We Shall Need the Lord Jesus…

These are the final words of Which Bible? edited by David Otis Fuller. They are a stirring and potent reminder of our longing and dependence upon the word of our Lord Jesus. I hope they can be a blessing to you as they were to me.

We shall need the Lord Jesus in the hour of death, we shall need Him in the morning of the resurrection. We should recognize our need of Him now. We partake of Him, not through some ceremony, wherein a mysterious life takes hold of us. When we receive by faith the written Word of God, the good pleasure of the Lord is upon us, and we partake of Him. Through this Word we receive the power of God, the same Word by which He upholds all things, by which He swings the mighty worlds and suns through the deeps of the stellar universe. This Word is able to save us and to keep us forever. This Word shall conduct us to our Father’s throne one high. ‘The grass withereth, the flower fadeth: but the word of our God shall stand forever.’

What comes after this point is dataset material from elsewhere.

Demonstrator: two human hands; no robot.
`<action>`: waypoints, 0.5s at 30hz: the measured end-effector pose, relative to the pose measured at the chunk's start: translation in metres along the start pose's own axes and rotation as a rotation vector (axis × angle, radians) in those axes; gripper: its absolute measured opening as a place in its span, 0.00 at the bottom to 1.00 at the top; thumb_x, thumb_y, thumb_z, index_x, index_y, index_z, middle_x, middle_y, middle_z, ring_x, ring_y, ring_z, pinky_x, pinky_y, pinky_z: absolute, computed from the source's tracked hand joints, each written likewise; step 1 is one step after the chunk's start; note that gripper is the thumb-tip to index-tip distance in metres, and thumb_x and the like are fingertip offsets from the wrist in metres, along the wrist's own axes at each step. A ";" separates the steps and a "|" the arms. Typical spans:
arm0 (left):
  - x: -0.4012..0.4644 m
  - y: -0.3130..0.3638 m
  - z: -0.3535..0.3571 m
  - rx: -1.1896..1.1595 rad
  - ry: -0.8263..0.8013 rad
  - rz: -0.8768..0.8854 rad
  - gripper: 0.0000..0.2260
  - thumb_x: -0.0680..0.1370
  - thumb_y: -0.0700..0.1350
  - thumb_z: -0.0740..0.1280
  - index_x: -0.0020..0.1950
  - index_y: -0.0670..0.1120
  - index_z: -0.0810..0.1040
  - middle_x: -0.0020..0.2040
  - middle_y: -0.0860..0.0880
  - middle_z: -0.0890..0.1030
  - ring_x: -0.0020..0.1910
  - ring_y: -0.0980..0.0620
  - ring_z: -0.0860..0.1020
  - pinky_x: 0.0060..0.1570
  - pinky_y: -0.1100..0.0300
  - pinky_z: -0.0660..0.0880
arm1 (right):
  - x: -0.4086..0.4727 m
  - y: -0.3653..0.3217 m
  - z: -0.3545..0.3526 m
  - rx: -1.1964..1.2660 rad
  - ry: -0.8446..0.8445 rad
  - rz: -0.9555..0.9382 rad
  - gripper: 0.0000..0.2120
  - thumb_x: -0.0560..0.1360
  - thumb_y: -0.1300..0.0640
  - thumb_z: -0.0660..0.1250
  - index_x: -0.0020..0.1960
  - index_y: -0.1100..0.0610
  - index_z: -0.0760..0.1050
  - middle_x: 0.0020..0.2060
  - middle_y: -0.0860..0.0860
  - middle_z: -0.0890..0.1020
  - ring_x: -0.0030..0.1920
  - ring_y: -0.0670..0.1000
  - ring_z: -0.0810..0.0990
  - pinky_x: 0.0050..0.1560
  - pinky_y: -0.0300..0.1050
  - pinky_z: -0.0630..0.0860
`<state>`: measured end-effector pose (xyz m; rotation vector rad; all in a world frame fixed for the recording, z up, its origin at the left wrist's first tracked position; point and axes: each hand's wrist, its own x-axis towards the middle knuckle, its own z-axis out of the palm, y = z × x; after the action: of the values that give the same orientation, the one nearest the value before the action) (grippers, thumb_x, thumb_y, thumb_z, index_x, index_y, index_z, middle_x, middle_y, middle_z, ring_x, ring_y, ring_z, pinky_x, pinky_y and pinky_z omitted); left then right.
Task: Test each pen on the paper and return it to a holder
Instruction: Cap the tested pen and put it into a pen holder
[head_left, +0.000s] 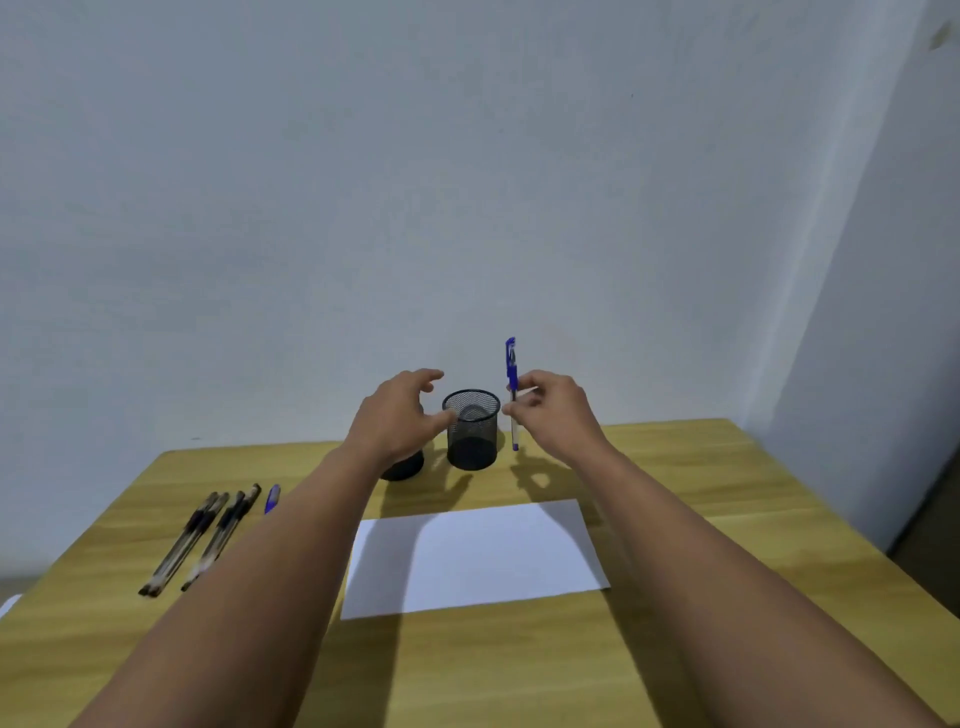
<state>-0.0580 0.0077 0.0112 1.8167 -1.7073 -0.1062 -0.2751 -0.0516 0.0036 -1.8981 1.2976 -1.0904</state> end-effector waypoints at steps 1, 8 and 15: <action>0.010 -0.002 0.009 0.096 -0.017 0.010 0.32 0.73 0.62 0.73 0.75 0.55 0.70 0.68 0.51 0.78 0.63 0.49 0.77 0.64 0.44 0.74 | 0.011 0.001 0.000 0.000 0.010 -0.001 0.07 0.76 0.61 0.76 0.54 0.53 0.85 0.37 0.50 0.86 0.48 0.54 0.87 0.47 0.41 0.78; 0.068 -0.011 0.054 0.476 -0.120 0.033 0.45 0.63 0.79 0.65 0.74 0.55 0.69 0.69 0.52 0.77 0.68 0.47 0.73 0.62 0.44 0.63 | 0.072 0.008 0.027 -0.019 0.056 -0.077 0.02 0.76 0.59 0.75 0.48 0.55 0.86 0.36 0.44 0.83 0.42 0.49 0.82 0.45 0.41 0.74; 0.083 -0.014 0.070 0.443 -0.190 -0.018 0.43 0.59 0.80 0.65 0.66 0.54 0.77 0.60 0.54 0.82 0.67 0.47 0.73 0.67 0.39 0.58 | 0.084 0.025 0.059 -0.217 0.009 0.023 0.09 0.74 0.54 0.73 0.38 0.47 0.75 0.33 0.42 0.79 0.48 0.55 0.83 0.58 0.57 0.80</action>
<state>-0.0661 -0.0958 -0.0216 2.2000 -1.9632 0.1053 -0.2194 -0.1376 -0.0210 -2.0307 1.4909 -0.9803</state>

The starry firmament on high,
And all the glories of the sky,
Yet shine not to thy praise, O Lord,
So brightly as they written Word.

The hopes that holy Word supplies,
Its truths divine and precepts wise,
In each a heavenly beam I see,
And every beam conducts to Thee.

Almighty Lord, the sun shall fail,
The moon her borrowed glory veil,
And deepest reverence hush on high
The joyful chorus of the sky.

But fixed for everlasting years,
Unmoved amid the wreck of spheres,
Thy Word shall shine in cloudless day,
When heaven and earth have passed away.